#### EXERCISE INSTRUCTIONS
Output only the stretch of the listing that starts at the line containing "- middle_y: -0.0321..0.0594" and ends at the line containing "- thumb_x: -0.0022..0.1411", reproduced exactly with both ends.

#### DATA BLOCK
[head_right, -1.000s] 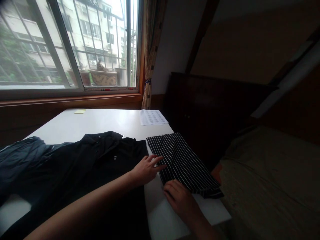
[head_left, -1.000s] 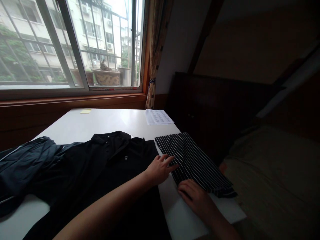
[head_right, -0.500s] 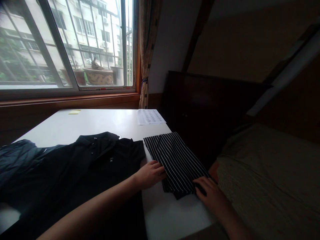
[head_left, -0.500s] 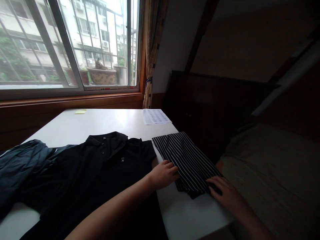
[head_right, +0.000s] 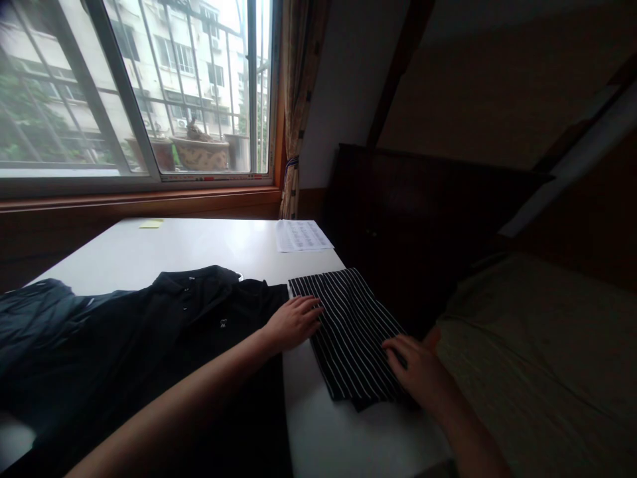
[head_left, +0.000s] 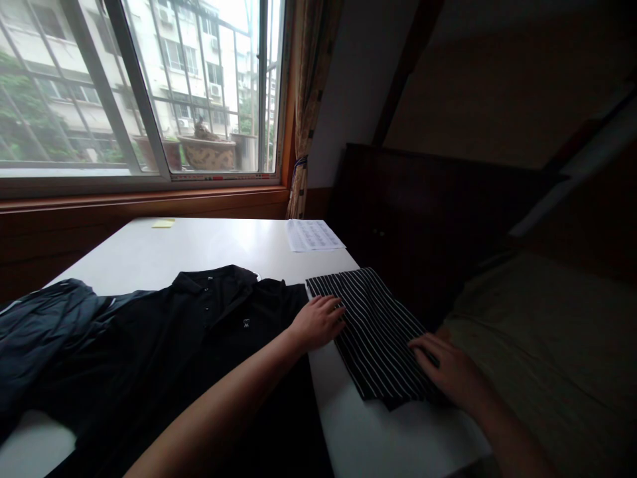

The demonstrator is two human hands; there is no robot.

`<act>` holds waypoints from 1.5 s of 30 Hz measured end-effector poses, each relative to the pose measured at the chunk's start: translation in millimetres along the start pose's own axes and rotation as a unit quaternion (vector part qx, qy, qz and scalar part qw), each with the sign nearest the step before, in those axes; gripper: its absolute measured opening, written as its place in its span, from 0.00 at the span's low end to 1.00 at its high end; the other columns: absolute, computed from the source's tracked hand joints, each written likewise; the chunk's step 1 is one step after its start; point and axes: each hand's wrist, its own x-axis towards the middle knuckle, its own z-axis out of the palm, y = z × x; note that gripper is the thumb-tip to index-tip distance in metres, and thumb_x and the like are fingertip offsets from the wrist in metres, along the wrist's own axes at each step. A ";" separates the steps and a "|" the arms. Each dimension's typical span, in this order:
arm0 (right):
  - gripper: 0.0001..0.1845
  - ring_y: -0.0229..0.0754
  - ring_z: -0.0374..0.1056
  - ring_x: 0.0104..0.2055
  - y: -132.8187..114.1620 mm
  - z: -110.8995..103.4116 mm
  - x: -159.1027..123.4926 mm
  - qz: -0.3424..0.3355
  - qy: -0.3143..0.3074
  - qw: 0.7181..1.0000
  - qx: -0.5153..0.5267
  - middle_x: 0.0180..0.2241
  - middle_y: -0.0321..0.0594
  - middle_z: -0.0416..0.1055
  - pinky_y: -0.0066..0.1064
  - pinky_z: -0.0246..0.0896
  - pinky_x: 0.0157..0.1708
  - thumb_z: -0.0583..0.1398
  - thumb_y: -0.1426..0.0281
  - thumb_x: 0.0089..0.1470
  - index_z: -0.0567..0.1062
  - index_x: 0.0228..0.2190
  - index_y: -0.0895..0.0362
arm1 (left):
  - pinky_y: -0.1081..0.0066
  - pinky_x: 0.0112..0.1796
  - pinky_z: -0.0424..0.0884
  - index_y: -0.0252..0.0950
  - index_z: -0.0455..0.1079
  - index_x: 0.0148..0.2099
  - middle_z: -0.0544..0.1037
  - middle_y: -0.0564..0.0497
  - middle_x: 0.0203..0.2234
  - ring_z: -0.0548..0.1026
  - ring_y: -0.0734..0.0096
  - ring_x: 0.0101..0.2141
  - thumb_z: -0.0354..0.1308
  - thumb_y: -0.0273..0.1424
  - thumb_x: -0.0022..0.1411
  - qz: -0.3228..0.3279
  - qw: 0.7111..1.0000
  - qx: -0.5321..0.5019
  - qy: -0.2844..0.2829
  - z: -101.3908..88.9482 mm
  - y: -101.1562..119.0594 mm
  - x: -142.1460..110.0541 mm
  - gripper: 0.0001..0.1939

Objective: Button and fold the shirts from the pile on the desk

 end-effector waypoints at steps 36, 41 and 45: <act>0.27 0.56 0.43 0.71 -40.8 97.4 174.0 0.037 0.100 0.980 -0.167 0.68 0.52 0.54 0.54 0.41 0.67 0.47 0.69 0.66 0.63 0.63 0.65 | 0.60 0.61 0.64 0.38 0.68 0.59 0.67 0.42 0.61 0.65 0.62 0.62 0.44 0.33 0.73 -0.275 0.903 -0.304 0.131 -30.1 -50.4 -31.7 0.18; 0.17 0.51 0.63 0.59 -128.1 75.5 101.5 -0.152 0.075 0.985 0.023 0.54 0.48 0.69 0.46 0.59 0.60 0.54 0.69 0.64 0.73 0.52 0.54 | 0.63 0.52 0.71 0.40 0.71 0.51 0.73 0.45 0.49 0.72 0.62 0.50 0.55 0.28 0.66 -0.149 0.934 -0.320 0.050 -111.0 -20.6 -133.5 0.12; 0.15 0.43 0.68 0.49 -188.8 74.1 26.7 -0.277 -0.119 0.940 0.160 0.49 0.40 0.70 0.33 0.67 0.48 0.65 0.65 0.58 0.74 0.47 0.50 | 0.70 0.41 0.73 0.44 0.72 0.48 0.76 0.50 0.42 0.72 0.64 0.41 0.62 0.26 0.60 -0.105 0.975 -0.152 -0.125 -154.9 17.5 -227.3 0.13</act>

#### TASK OUTPUT
  - middle_y: -0.0321..0.0594
  - middle_z: -0.0416..0.1055
  - pinky_y: -0.0066..0.1064
  - pinky_z: -0.0246..0.0896
  - pinky_x: 0.0157..0.1708
  - thumb_z: -0.0583..0.1398
  - thumb_y: -0.1426..0.0281
  - thumb_x: 0.0089..0.1470
  - index_z: -0.0567..0.1062
  - index_x: 0.0228..0.2190
  - index_y: -0.0895..0.0362
arm1 (left):
  - pinky_y: -0.1081..0.0066
  - pinky_x: 0.0112..0.1796
  - pinky_z: -0.0424..0.0884
  - index_y: -0.0252..0.0950
  - index_z: -0.0455..0.1079
  - index_x: 0.0148..0.2099
  - middle_z: -0.0544..0.1037
  - middle_y: -0.0564..0.0497
  - middle_x: 0.0203..0.2234
  - ring_z: -0.0548..0.1026
  - ring_y: -0.0734..0.0096
  - ring_x: 0.0101..0.2141
  - thumb_z: -0.0354..0.1308
  - thumb_y: -0.0273..0.1424
  - thumb_x: -0.0022..0.1411

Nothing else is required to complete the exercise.